## WHAT YOU SHOULD DO
Pictures excluded, please retype exactly the lines from the start of the data through the line that contains "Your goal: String", both ends kept, and nothing beyond them.

==== RECORDED DATA

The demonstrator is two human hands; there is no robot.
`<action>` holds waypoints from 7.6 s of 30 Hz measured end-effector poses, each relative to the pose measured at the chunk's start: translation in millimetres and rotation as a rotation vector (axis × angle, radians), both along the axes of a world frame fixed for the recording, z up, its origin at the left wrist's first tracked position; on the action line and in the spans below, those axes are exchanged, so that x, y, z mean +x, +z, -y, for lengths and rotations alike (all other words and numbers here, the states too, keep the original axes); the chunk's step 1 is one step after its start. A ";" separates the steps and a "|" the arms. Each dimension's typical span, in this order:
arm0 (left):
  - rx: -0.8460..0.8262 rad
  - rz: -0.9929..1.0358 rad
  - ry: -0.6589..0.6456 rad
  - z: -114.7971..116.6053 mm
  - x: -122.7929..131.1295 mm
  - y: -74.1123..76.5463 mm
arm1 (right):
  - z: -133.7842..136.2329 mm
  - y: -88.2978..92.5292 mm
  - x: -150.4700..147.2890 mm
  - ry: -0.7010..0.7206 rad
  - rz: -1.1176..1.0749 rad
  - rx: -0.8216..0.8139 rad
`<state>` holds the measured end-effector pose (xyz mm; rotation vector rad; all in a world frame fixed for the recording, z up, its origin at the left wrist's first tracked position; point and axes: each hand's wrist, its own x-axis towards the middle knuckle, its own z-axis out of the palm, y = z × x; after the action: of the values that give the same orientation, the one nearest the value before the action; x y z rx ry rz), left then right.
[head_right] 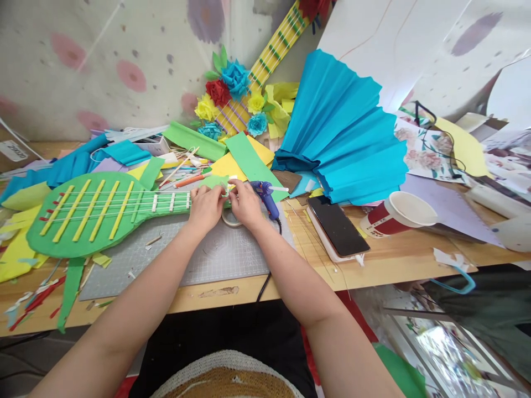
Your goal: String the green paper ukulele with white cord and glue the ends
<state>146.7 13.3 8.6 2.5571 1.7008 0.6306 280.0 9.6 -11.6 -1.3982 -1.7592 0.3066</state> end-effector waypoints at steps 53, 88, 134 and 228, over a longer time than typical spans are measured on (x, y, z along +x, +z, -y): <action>0.030 0.119 0.206 1.1 22.4 -8.6 | -10.3 25.5 9.1 0.308 0.037 -0.114; 0.092 0.142 0.169 3.5 11.0 -12.5 | -20.3 9.2 -0.7 0.031 0.089 -0.057; -0.162 0.336 0.319 -1.6 15.2 -8.0 | -4.0 5.9 -0.8 0.046 0.266 -0.004; -0.063 0.367 0.301 -4.3 13.4 -17.5 | -0.8 15.9 2.0 0.038 0.261 -0.134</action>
<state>160.1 17.6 -8.9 1.9981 1.9369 0.9693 282.0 10.4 4.3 -1.5583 -2.0098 0.2759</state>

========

## EXPECTED OUTPUT
The demonstrator is two human hands; there is no robot.
`<action>` holds waypoints from 7.6 s of 30 Hz measured end-effector poses, each relative to the pose measured at the chunk's start: translation in millimetres and rotation as a rotation vector (axis × angle, radians), both along the axes of a world frame fixed for the recording, z up, its origin at the left wrist's first tracked position; on the action line and in the spans below, those axes are exchanged, so that x, y, z mean +x, +z, -y, for lengths and rotations alike (all other words and numbers here, the states too, keep the original axes); the chunk's step 1 is one step after its start. A ";" separates the steps and a "|" the arms. Each dimension's typical span, in this order:
arm0 (left):
  - rx: -0.8460..0.8262 rad
  - rz: -0.9929..1.0358 rad
  - ry: -0.6589..0.6456 rad
  - z: -114.7971..116.6053 mm
  - x: -122.7929..131.1295 mm
  - y: -74.1123..76.5463 mm
arm1 (right):
  - z: -133.7842..136.2329 mm
  - y: -88.2978..92.5292 mm
  - x: -150.4700..147.2890 mm
  - ry: -0.7010..0.7206 rad
  - rz: -1.1176..1.0749 rad
  - rx: -0.8216..0.8139 rad
`<state>` holds the measured end-effector pose (xyz mm; rotation vector rad; all in a world frame fixed for the recording, z up, its origin at the left wrist's first tracked position; point and axes: each hand's wrist, its own x-axis towards the middle knuckle, its own z-axis out of the palm, y = z × x; after the action: of the values that give the same orientation, the one nearest the value before the action; x y z rx ry rz), left then right.
[head_right] 
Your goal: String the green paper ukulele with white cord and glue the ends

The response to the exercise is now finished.